Securing Your Business: The Basics of Employee Cybersecurity Training
Did you know cyber criminals put malicious code on thumb drives and place them in places like corporate parking lots where the employees of a company will pick them up and plug them into a work computer? They want to return the thumb drive to whoever may have dropped it, so they look to see what is on it. It is clever and typical of a cybercriminal to use the potential of a good deed to infiltrate a company’s technology vulnerabilities and it takes little to no effort on their part to be successful. Studies have found that this tactic works 60% of the time when tried.
How do you prevent something like this happening within your company? Employee training. Security awareness training highlights potential security threats and reinforces company security policies. It also creates engagement with staff so everyone is aware of their personal role in keeping the company secure and often the company can learn, in turn, what types of threats people have experienced when they worked in other places. This training helps prevent hackers getting a beachhead into your business.
Unfortunately, many businesses do not know where to begin development of a program or what areas they should make a priority. Getting started on security awareness training can be confusing because the amount of information to be shared is vast and can be presented in so many ways. Fortunately, Sanapptx is here to help. We can augment an existing program you may have and reinforce any security policies. Typically, we work together with organizations to get employees set with the basics of security awareness and key components of any security program which can include:
- Phishing and social engineering
- Passwords and network access
- Device security and physical security
Phishing and Social Engineering
It is considered Social Engineering when an employee or user divulges information through deception like in the thumb drive example. Another common social engineering attack is called phishing. Through phishing, a cybercriminal poses as a credible source like a Manager or Vice President within the company and gets an employee to trust them through an email or chat and reveal sensitive information like passwords or credit card information. Tell-tale signs of a phishing attempt include typos, links containing a string of random numbers and letters, an odd sense of urgency, or a simple feeling something is amiss about the information requested.

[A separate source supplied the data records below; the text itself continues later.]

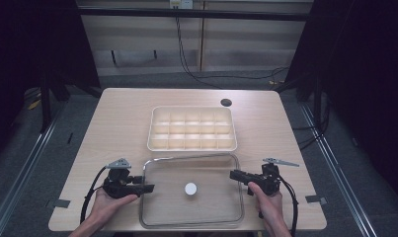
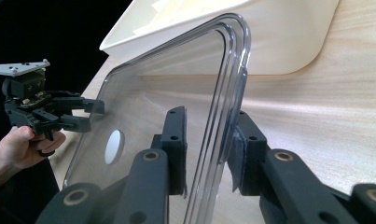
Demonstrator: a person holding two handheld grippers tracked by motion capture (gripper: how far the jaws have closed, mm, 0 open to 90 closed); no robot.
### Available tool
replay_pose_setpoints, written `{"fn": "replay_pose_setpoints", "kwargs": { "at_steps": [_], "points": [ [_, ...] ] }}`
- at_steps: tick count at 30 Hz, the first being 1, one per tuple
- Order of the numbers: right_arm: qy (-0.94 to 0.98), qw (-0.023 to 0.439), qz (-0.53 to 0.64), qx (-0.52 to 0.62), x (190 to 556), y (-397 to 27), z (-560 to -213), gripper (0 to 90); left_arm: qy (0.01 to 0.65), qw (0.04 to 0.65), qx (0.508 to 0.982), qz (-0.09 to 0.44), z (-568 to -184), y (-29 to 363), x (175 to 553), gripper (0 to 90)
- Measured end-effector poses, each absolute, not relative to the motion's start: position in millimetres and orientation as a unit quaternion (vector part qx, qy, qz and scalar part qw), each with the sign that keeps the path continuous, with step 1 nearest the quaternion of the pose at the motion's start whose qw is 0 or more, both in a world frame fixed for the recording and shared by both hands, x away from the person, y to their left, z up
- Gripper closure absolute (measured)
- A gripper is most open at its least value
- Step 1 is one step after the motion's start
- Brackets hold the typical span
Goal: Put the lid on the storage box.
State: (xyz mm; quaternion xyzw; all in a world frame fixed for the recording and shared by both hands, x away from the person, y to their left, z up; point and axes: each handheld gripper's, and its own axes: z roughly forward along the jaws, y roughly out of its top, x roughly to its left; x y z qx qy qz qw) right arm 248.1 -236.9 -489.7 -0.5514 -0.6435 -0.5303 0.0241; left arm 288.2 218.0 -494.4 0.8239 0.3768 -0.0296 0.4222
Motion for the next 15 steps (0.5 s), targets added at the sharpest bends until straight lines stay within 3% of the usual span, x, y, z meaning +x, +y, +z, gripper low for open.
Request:
{"fn": "replay_pose_setpoints", "kwargs": {
  "at_steps": [15],
  "points": [
    [-0.662, 0.002, -0.509, -0.549, 247.8, -232.7, -486.6, 65.8, 0.37, 0.452, 0.81, -0.045, -484.8, 222.3, 286.8, 52.0]
  ]
}}
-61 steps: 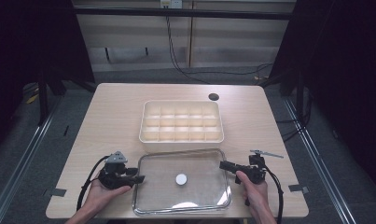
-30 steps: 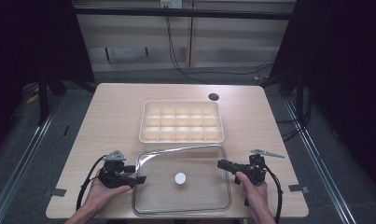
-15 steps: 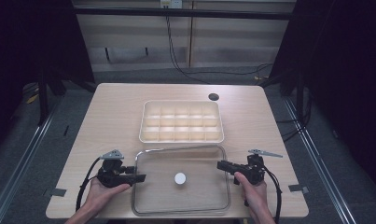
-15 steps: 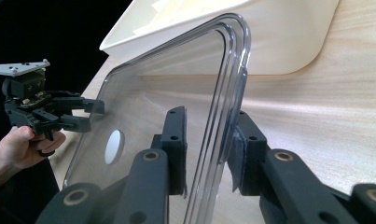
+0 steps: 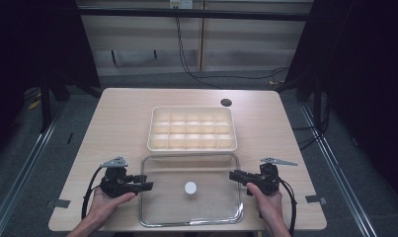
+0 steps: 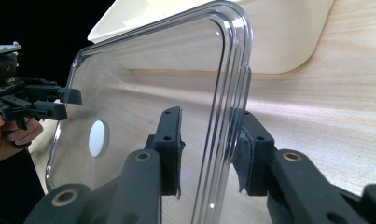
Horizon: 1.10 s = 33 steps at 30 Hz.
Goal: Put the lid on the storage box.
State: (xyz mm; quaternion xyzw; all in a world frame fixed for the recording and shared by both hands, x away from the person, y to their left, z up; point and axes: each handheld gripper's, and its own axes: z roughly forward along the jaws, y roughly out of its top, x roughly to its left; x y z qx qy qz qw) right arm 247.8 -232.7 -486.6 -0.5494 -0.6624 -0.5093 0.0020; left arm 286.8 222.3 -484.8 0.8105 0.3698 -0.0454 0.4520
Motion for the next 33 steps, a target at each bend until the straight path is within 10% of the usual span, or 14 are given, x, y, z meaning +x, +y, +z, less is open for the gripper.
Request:
{"fn": "replay_pose_setpoints", "kwargs": {
  "at_steps": [33],
  "points": [
    [-0.655, -0.023, -0.53, -0.539, 249, -229, -468, 65.5, 0.355, 0.492, 0.794, -0.043, -463, 231, 289, 63.6]
  ]
}}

Often companies do not invest in employee IT security awareness because they think common sense rules apply: do not give out sensitive information or click on suspicious links or attachments. However, without proper security training, an employee often wants to help and “do the right thing” when presented with a time-sensitive challenge for a person in power. Even if a person may not think something is quite right, they still help and therefore expose sensitive information. And, it is usually not just one employee getting targeted, but several, so the odds of success for a cybercriminal increase.
Putting proper communications in place for informing the right people at the right time about sensitive information requests helps employees know why there is a process in place and what to do in a compromising situation. This helps prevent security breaches from social engineering like phishing.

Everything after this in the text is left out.